Sullivan L J, Makris G S, Dickinson P, Mulhall L E, Forrest S, Cotton R G, Loughnan M S
Department of Ophthalmology, University of Melbourne, Australia.
Arch Ophthalmol. 1993 Nov;111(11):1512-7. doi: 10.1001/archopht.1993.01090110078029.
To ascertain and characterize rhodopsin gene mutations in autosomal dominant retinitis pigmentosa and to correlate these mutations with the clinical phenotypes.
DNA was extracted from leukocytes, and the rhodopsin gene was amplified and analyzed using molecular-biological methods. Clinical and electrophysiological data were collected from patient charts.

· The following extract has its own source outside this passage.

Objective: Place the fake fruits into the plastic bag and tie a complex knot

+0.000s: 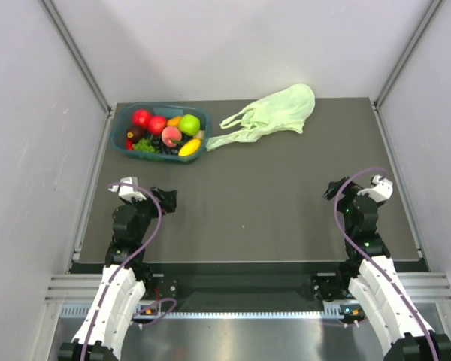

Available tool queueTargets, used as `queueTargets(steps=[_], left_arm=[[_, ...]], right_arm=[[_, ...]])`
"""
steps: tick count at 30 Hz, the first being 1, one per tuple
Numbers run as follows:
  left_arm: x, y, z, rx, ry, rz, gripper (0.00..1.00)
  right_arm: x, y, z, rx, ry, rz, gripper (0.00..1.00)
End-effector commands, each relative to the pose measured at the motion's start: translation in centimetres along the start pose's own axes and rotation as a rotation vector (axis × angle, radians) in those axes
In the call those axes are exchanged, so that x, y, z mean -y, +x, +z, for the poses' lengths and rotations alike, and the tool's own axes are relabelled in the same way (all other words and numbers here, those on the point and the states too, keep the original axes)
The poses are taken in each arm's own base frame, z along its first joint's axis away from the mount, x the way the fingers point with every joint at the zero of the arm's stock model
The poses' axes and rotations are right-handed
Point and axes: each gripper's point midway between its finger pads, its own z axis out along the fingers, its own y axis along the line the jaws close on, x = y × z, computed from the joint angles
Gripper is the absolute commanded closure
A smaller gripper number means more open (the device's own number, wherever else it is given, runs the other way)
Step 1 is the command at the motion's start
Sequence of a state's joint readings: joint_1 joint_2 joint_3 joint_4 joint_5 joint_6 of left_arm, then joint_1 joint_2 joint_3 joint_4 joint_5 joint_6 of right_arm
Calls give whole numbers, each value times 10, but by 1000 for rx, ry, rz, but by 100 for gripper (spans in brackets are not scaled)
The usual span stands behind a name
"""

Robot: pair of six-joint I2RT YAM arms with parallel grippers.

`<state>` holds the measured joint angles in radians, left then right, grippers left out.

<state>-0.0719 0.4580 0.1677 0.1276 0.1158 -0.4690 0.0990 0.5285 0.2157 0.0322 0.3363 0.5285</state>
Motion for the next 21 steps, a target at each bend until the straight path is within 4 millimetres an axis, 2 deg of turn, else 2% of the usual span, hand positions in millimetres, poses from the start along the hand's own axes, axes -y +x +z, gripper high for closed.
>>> queueTargets(steps=[1, 9, 11, 14, 15, 17, 19, 20, 21], left_arm=[[5, -8, 1, 40, 26, 7, 2], [4, -8, 1, 42, 24, 8, 2], [4, -7, 1, 40, 25, 7, 2], [4, -8, 1, 42, 26, 8, 2], [4, -8, 1, 42, 24, 8, 2], [4, -8, 1, 42, 24, 8, 2], [4, -8, 1, 41, 24, 10, 2], [4, -7, 2, 38, 22, 9, 2], [4, -8, 1, 40, 23, 11, 2]], right_arm=[[0, -11, -1, 43, 5, 22, 0], [3, -9, -1, 50, 13, 25, 0], [-1, -10, -1, 49, -12, 18, 0], [-13, -5, 1, 2, -49, 45, 0], [-26, -15, 2, 7, -86, 89, 0], [-44, -17, 6, -31, -134, 137, 0], [-62, -21, 19, -81, -146, 210, 0], [-62, -9, 30, -138, -105, 249, 0], [-72, -19, 37, -135, -109, 278, 0]])
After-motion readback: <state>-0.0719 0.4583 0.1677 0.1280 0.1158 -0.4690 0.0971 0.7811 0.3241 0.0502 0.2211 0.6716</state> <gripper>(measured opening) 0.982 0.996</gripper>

We found a disease-causing mutation that was previously undescribed, to our knowledge, for autosomal dominant retinitis pigmentosa within codon 15 of exon 1 of the rhodopsin gene. It was a single base-pair transversion (AAT to AGT) leading to a serine-for-asparagine substitution. This altered a glycosylation site in the intradiscal portion of the rhodopsin molecule. The pedigree examined demonstrated an inferior distribution of retinal pigmentary changes and predominantly superior visual field loss with relative preservation of electroretinographic amplitudes and good vision, which is consistent with sectorial or sectorial-like retinitis pigmentosa.
A codon 15 rhodopsin gene mutation caused retinitis pigmentosa in the pedigree studied. There may be an association between intradiscal rhodopsin gene mutations and sectorial forms of retinitis pigmentosa.
确定并描述常染色体显性遗传性视网膜色素变性患者中视紫红质基因突变情况,并将这些突变与临床表型相关联。
从白细胞中提取DNA,采用分子生物学方法对视紫红质基因进行扩增和分析。从患者病历中收集临床和电生理数据。
我们在视紫红质基因第1外显子的第15密码子中发现了一个据我们所知先前未被描述的常染色体显性遗传性视网膜色素变性致病突变。这是一个单碱基对颠换(AAT变为AGT),导致天冬酰胺被丝氨酸取代。这改变了视紫红质分子盘内部分的一个糖基化位点。所检查的家系显示视网膜色素改变呈下方分布,视野缺损主要在上方,视网膜电图振幅相对保留且视力良好,这与扇形或类似扇形的视网膜色素变性相符。
在所研究的家系中,第15密码子视紫红质基因突变导致了视网膜色素变性。视紫红质基因盘内突变与扇形视网膜色素变性之间可能存在关联。